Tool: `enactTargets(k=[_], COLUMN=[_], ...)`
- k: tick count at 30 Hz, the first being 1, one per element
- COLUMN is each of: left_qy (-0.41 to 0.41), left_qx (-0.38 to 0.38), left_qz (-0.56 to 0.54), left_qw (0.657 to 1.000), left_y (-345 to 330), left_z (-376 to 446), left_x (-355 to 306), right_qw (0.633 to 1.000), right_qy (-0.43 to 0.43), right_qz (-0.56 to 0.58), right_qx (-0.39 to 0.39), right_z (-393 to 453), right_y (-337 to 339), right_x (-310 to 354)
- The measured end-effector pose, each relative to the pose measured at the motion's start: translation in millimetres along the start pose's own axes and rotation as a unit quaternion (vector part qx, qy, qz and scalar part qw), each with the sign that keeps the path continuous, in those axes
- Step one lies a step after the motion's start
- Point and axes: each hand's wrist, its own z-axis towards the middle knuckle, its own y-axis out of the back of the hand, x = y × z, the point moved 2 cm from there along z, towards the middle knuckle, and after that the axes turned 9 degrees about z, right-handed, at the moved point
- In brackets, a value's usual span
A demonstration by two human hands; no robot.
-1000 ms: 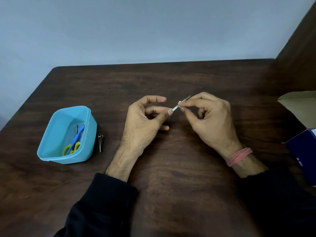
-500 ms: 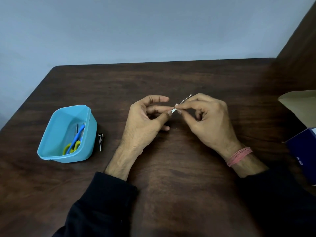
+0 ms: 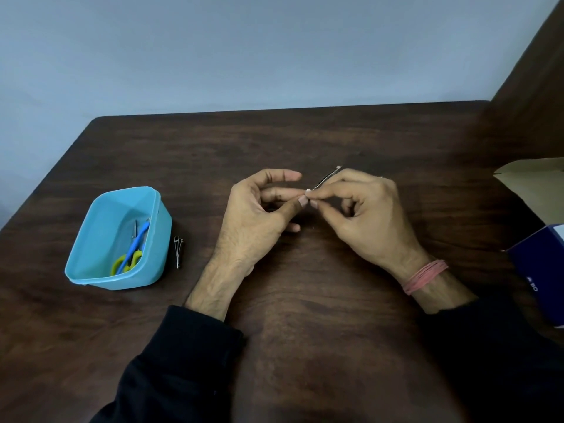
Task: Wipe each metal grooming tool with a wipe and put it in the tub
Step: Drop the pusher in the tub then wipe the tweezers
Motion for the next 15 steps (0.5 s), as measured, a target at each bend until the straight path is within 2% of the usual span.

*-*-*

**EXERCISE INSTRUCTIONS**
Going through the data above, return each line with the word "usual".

**EXPECTED ANSWER**
- In brackets, a value's usual span
Motion for the next 15 steps (0.5 s), as measured, a target at each bend until the straight path is within 2% of the usual span.

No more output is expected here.